#### [Task]
Output the whole listing below. Keep it exact.

#### [Data supplied]
________________________________________

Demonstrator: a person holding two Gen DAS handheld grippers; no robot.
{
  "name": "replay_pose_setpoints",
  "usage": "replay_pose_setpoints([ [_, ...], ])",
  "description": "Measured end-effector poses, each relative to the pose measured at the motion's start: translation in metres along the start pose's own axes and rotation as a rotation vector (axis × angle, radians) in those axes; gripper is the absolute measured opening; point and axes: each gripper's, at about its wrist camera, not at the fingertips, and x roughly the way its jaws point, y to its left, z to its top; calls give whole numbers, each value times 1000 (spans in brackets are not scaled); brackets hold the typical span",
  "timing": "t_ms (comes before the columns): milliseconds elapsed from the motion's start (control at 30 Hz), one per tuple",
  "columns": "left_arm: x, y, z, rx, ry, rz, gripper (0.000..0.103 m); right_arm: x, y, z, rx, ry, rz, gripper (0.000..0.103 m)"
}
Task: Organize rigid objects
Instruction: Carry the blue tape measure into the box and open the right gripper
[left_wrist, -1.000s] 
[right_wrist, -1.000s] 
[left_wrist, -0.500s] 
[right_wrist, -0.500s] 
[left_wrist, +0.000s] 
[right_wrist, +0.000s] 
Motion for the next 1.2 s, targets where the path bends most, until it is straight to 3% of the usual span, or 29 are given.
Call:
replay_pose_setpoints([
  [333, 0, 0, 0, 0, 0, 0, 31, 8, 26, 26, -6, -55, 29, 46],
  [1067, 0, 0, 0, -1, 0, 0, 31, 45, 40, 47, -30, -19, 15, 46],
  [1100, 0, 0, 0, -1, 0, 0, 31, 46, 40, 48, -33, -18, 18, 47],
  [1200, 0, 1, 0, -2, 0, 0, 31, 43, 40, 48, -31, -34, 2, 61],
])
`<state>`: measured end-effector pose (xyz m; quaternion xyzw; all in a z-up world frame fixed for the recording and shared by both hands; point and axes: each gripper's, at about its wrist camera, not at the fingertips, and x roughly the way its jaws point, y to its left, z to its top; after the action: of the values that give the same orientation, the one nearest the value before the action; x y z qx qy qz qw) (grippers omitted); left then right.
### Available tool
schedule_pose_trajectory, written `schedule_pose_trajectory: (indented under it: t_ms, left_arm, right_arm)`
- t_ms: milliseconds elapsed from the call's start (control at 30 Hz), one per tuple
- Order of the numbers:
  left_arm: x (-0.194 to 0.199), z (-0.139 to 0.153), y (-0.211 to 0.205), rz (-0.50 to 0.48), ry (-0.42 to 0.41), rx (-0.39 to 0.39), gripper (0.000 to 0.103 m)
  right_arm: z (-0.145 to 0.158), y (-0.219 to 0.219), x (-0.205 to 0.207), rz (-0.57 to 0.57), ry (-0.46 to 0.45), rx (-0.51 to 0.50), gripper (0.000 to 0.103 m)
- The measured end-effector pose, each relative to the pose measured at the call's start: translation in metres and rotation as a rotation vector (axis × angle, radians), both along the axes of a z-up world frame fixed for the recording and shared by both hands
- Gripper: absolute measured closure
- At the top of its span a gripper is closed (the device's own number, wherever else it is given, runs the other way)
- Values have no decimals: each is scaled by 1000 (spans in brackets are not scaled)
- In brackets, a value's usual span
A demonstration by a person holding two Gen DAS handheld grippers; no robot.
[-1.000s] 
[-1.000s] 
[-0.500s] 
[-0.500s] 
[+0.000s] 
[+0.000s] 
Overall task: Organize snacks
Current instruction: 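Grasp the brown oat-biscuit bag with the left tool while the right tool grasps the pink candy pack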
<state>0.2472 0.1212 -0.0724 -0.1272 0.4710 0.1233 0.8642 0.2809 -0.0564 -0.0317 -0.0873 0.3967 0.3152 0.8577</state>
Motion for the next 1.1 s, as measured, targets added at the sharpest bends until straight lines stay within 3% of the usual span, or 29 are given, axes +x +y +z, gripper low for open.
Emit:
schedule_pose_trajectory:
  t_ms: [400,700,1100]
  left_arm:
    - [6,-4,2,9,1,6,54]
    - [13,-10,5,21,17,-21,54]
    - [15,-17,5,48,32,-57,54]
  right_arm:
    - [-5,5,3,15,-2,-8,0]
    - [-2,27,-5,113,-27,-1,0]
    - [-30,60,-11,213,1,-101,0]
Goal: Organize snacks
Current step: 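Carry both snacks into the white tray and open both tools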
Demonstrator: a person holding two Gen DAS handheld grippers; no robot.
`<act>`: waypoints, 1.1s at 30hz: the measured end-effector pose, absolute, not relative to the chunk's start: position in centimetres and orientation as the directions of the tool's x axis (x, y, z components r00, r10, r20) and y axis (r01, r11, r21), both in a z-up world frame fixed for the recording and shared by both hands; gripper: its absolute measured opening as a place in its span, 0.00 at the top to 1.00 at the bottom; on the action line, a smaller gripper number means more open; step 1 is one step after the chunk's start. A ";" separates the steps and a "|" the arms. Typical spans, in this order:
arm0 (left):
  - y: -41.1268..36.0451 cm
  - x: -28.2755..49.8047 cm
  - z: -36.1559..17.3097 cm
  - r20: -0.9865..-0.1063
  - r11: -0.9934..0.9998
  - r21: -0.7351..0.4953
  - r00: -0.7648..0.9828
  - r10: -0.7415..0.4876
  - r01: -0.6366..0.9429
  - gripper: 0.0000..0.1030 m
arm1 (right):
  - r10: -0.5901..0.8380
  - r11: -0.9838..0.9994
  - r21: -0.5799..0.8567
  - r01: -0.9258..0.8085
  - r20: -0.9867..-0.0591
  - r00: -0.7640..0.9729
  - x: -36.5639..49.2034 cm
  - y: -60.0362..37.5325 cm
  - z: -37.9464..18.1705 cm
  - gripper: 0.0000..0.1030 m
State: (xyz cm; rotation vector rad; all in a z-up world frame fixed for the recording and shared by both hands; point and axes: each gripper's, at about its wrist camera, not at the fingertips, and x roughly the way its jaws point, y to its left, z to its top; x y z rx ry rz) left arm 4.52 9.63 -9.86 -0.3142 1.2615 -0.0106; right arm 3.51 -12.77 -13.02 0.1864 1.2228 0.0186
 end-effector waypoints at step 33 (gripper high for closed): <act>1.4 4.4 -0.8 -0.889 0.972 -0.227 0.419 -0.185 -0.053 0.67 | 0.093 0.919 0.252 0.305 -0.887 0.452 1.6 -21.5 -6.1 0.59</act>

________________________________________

#### [Solution for this task]
Demonstrator: a person holding two Gen DAS handheld grippers; no robot.
{
  "name": "replay_pose_setpoints",
  "usage": "replay_pose_setpoints([ [_, ...], ])",
  "description": "Measured end-effector poses, each relative to the pose measured at the motion's start: translation in metres along the start pose's own axes and rotation as a rotation vector (axis × angle, radians) in those axes; gripper is the absolute measured opening; point and axes: each gripper's, at about its wrist camera, not at the fingertips, and x roughly the way its jaws point, y to its left, z to its top; calls give whole numbers, each value times 1000 (spans in brackets are not scaled); brackets hold the typical span",
  "timing": "t_ms (comes before the columns): milliseconds elapsed from the motion's start (control at 30 Hz), one per tuple",
  "columns": "left_arm: x, y, z, rx, ry, rz, gripper (0.000..0.103 m); right_arm: x, y, z, rx, ry, rz, gripper (0.000..0.103 m)"
}
Task: Organize rigid objects
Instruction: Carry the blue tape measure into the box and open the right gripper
[left_wrist, -1.000s] 
[right_wrist, -1.000s] 
[left_wrist, -0.500s] 
[right_wrist, -0.500s] 
[left_wrist, +0.000s] 
[right_wrist, +0.000s] 
Motion for the next 1.2 s, targets where the path bends most, until it is straight to 3% of the usual span, or 29 are given.
Call:
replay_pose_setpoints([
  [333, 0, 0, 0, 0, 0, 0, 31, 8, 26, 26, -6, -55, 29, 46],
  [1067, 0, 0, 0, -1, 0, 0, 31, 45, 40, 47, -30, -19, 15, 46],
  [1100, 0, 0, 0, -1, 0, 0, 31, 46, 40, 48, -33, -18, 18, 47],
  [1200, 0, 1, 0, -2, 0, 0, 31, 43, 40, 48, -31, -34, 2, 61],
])
`<state>`: measured end-effector pose (xyz m; quaternion xyzw; all in a z-up world frame fixed for the recording and shared by both hands; point and axes: each gripper's, at about its wrist camera, not at the fingertips, and x roughly the way its jaws point, y to its left, z to its top; after the action: of the values that give the same orientation, the one nearest the value before the action; x y z qx qy qz qw) (grippers omitted); left then right.
### Available tool
schedule_pose_trajectory, written `schedule_pose_trajectory: (indented under it: t_ms, left_arm, right_arm)`
- t_ms: milliseconds elapsed from the call's start (control at 30 Hz), one per tuple
- Order of the numbers:
  left_arm: x (-0.194 to 0.199), z (-0.139 to 0.153), y (-0.211 to 0.205), rz (-0.50 to 0.48), ry (-0.42 to 0.41), rx (-0.39 to 0.39), gripper (0.000 to 0.103 m)
  right_arm: z (-0.145 to 0.158), y (-0.219 to 0.219), x (-0.205 to 0.207), rz (-0.57 to 0.57), ry (-0.46 to 0.45), rx (-0.51 to 0.50), gripper (0.000 to 0.103 m)
- The measured end-effector pose, each relative to the pose measured at the call's start: translation in metres and rotation as a rotation vector (axis × angle, radians), both along the axes of a z-up world frame fixed for the recording and shared by both hands
- Gripper: absolute measured closure
- At the top of its span a gripper is closed (the device's own number, wherever else it is given, runs the other way)
- Values have no decimals: each is scaled by 1000 (spans in brackets are not scaled)
- In brackets, a value's usual span
A demonstration by a person holding two Gen DAS handheld grippers; no robot.
[-1.000s] 
[-1.000s] 
[-0.500s] 
[-0.500s] 
[+0.000s] 
[+0.000s] 
Overall task: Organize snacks
Current instruction: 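Grasp the brown oat-biscuit bag with the left tool while the right tool grasps the pink candy pack
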<state>0.2472 0.1212 -0.0724 -0.1272 0.4710 0.1233 0.8642 0.2809 -0.0564 -0.0317 -0.0873 0.3967 0.3152 0.8577</state>
Motion for the next 1.1 s, as measured, targets added at the sharpest bends until straight lines stay within 3% of the usual span, or 29 are given, axes +x +y +z, gripper low for open.
Emit:
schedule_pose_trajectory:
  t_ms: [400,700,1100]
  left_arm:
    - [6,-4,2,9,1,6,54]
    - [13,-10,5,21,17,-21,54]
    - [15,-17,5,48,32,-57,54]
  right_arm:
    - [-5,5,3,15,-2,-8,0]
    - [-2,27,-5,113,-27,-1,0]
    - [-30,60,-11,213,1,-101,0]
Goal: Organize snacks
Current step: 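Carry both snacks into the white tray and open both tools
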Demonstrator: a person holding two Gen DAS handheld grippers; no robot.
`<act>`: waypoints, 1.1s at 30hz: the measured end-effector pose, absolute, not relative to the chunk's start: position in centimetres and orientation as the directions of the tool's x axis (x, y, z components r00, r10, r20) and y axis (r01, r11, r21), both in a z-up world frame fixed for the recording and shared by both hands; gripper: its absolute measured opening as a place in its span, 0.00 at the top to 1.00 at the bottom; on the action line, a smaller gripper number means more open; step 1 is one step after the chunk's start. A ";" separates the steps and a "|" the arms. Typical spans, in this order:
arm0 (left):
  - y: -41.1268..36.0451 cm
  - x: -28.2755..49.8047 cm
  - z: -36.1559..17.3097 cm
  - r20: -0.9865..-0.1063
  - r11: -0.9934..0.9998
  - r21: -0.7351..0.4953
  - r00: -0.7648..0.9828
  - r10: -0.7415..0.4876
  - r01: -0.6366..0.9429
  - gripper: 0.0000..0.1030 m
arm1 (right):
  - r10: -0.5901..0.8380
  - r11: -0.9838..0.9994
  - r21: -0.5799..0.8567
  - r01: -0.9258..0.8085
  - r20: -0.9867..-0.0591
  - r00: -0.7640..0.9729
  - x: -36.5639..49.2034 cm
  - y: -60.0362..37.5325 cm
  - z: -37.9464..18.1705 cm
  - gripper: 0.0000..0.1030 m
State: (xyz cm; rotation vector rad; all in a z-up world frame fixed for the recording and shared by both hands; point and axes: each gripper's, at about its wrist camera, not at the fingertips, and x roughly the way its jaws point, y to its left, z to its top; x y z rx ry rz) left arm 4.52 9.63 -9.86 -0.3142 1.2615 -0.0106; right arm 3.51 -12.77 -13.02 0.1864 1.2228 0.0186
 end-effector waypoints at step 33 (gripper high for closed): <act>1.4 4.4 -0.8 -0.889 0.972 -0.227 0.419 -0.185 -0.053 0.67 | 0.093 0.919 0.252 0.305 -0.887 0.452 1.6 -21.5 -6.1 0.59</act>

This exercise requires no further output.